I hate that I need reminders sometimes and I know that Mistress does too. Some of what she wants me to blog is private, between Mistress and I and it is hard to make things that are so meaningful fit into a public facing blog.

I like it when I see something that I have finally gotten into my head make sense. One of the things that Mistress does is to give people writing assignments, usually 500 words. Most people are so put off by it, like it is just insurmountable and hopeless but that is where not thinking is so important. The more you try to think of what to write, the less words will come. If you just write, the words flow like wine.
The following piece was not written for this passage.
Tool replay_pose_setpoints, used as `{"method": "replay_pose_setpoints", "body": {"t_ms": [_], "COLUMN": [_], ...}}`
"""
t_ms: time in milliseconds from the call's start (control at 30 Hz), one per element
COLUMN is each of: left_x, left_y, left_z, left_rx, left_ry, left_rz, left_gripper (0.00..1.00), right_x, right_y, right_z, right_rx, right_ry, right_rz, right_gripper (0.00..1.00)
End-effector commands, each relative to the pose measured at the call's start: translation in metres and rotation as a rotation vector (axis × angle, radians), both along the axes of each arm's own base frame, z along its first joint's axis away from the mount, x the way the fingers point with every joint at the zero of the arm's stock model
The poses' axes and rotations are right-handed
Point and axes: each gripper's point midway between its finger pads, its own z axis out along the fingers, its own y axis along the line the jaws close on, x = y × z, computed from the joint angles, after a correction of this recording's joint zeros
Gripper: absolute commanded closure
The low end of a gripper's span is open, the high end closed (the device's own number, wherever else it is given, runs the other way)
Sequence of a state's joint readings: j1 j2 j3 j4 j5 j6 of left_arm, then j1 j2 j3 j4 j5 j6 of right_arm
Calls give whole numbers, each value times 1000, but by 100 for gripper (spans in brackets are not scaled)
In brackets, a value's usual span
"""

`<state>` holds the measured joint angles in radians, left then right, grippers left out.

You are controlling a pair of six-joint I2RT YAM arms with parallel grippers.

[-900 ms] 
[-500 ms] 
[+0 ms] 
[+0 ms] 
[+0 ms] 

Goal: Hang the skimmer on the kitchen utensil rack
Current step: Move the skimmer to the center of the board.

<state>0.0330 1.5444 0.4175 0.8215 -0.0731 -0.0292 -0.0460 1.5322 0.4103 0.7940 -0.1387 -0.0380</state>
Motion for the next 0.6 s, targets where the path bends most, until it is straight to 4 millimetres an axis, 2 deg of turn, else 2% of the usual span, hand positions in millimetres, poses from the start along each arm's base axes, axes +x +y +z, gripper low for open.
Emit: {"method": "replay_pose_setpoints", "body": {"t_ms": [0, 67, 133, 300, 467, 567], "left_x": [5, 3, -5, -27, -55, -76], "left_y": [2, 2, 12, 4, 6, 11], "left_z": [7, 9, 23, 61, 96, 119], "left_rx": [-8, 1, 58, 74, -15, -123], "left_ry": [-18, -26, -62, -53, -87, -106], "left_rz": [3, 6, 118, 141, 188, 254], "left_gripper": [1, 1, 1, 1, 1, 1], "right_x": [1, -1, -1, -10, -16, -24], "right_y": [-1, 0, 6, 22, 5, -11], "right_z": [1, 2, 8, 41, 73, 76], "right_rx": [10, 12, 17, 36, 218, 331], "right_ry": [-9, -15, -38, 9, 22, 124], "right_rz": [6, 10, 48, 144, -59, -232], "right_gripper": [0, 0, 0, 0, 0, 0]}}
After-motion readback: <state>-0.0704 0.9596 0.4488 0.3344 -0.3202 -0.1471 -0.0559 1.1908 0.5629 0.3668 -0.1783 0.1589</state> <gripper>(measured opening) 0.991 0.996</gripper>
That was a beautiful sentence wasn’t it? I believe I’ll say that again.

The words flow like wine.

Jan was online but so was Mistress. Jan was, as usual, understanding about things and logged off but the fact that she got up at 3 am just to see me is amazing. I am sure that I could count friends as dear as she is on one finger.

I watched Mistress and bekkers some more tonight. It is interesting to see her slowly crumbling and how powerful a dangling carrot can be.

Mistress and I did our first hypno-experiment tonight. It is strange how that works and how powerful a simple suggestion can be. The whole time I was overwhelmed with emotion. I felt such care and trust from Mistress. Odd that I didn’t really process how much I trust her until it was over. It seems like it worked, by the way.

I am always so happy when I find that people enjoy who I am. I feel so giddy almost every time I read Jan’s blog. Tonight Mistress made me feel the same way. She was very Mistressy about it of course but I was deeply touched.

We heard from Dina finally tonight. I have to confess that I had her on my mind when I wrote that bit above about the writing assignments. She is struggling to get to 500 and she has been working for over a week. 500 words is only a page. I don’t know what the essay was supposed to be about but it is a simple process. If it about Mistress, start with her. How do you see her, how do you want to be seen by her? How have you been viewed by others? What do you hope to get from a relationship with her? How will you know when you get there? I could go on and on. It is in the heart, not the head. It takes some time to retrain your pen not to listen to the brain and start listening to the heart.

505 words in about 15 minutes. See Dina? Unplug your brain and listen to your emotions. It’s easy.